**Instructions to follow**
Every line from the one containing "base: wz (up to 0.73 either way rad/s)" down to the last line of the listing below should be restated exactly, and nothing else.

**Dataset section**
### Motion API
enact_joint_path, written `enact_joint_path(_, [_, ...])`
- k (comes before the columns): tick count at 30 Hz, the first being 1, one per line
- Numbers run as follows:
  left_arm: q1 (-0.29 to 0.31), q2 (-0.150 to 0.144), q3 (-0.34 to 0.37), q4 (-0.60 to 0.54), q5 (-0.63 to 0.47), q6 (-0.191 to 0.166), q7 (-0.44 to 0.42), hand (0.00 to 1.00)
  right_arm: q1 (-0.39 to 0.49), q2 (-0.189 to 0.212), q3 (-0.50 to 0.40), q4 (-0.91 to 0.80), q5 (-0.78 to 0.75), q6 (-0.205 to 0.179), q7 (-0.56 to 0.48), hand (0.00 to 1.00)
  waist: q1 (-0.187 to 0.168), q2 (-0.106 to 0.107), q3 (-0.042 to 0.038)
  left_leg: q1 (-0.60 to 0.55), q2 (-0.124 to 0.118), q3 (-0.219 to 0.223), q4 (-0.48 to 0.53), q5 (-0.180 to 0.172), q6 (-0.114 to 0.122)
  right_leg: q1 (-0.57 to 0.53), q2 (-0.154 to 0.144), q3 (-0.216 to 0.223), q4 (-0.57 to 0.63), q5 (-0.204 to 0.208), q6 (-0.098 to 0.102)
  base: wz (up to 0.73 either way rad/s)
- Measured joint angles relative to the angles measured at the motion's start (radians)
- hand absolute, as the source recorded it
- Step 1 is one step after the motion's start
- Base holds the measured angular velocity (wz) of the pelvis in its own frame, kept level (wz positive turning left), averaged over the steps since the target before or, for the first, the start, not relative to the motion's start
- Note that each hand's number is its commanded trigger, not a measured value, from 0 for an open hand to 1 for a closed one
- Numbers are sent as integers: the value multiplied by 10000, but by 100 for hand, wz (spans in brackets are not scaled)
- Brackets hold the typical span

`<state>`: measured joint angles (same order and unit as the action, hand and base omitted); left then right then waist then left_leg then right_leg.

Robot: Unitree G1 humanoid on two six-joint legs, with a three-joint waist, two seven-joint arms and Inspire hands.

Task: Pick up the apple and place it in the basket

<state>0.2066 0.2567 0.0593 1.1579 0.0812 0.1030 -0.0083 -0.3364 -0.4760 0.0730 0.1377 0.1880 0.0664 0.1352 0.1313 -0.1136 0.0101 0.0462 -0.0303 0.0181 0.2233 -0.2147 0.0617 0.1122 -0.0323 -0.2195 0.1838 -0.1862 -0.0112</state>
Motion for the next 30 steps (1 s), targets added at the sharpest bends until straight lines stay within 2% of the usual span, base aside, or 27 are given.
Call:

**Problem solution**
  base: wz (up to 0.73 either way rad/s)
- Measured joint angles relative to the angles measured at the motion's start (radians)
- hand absolute, as the source recorded it
- Step 1 is one step after the motion's start
- Base holds the measured angular velocity (wz) of the pelvis in its own frame, kept level (wz positive turning left), averaged over the steps since the target before or, for the first, the start, not relative to the motion's start
- Note that each hand's number is its commanded trigger, not a measured value, from 0 for an open hand to 1 for a closed one
- Numbers are sent as integers: the value multiplied by 10000, but by 100 for hand, wz (spans in brackets are not scaled)
- Brackets hold the typical span

`<state>`: measured joint angles (same order and unit as the action, hand and base omitted); left then right then waist then left_leg then right_leg.

Robot: Unitree G1 humanoid on two six-joint legs, with a three-joint waist, two seven-joint arms and Inspire hands.

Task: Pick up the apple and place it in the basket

<state>0.2066 0.2567 0.0593 1.1579 0.0812 0.1030 -0.0083 -0.3364 -0.4760 0.0730 0.1377 0.1880 0.0664 0.1352 0.1313 -0.1136 0.0101 0.0462 -0.0303 0.0181 0.2233 -0.2147 0.0617 0.1122 -0.0323 -0.2195 0.1838 -0.1862 -0.0112</state>
Motion for the next 30 steps (1 s), targets added at the sharpest bends until straight lines stay within 2% of the usual span, base aside, or 27 are given.
Call:

This exercise requires no further work.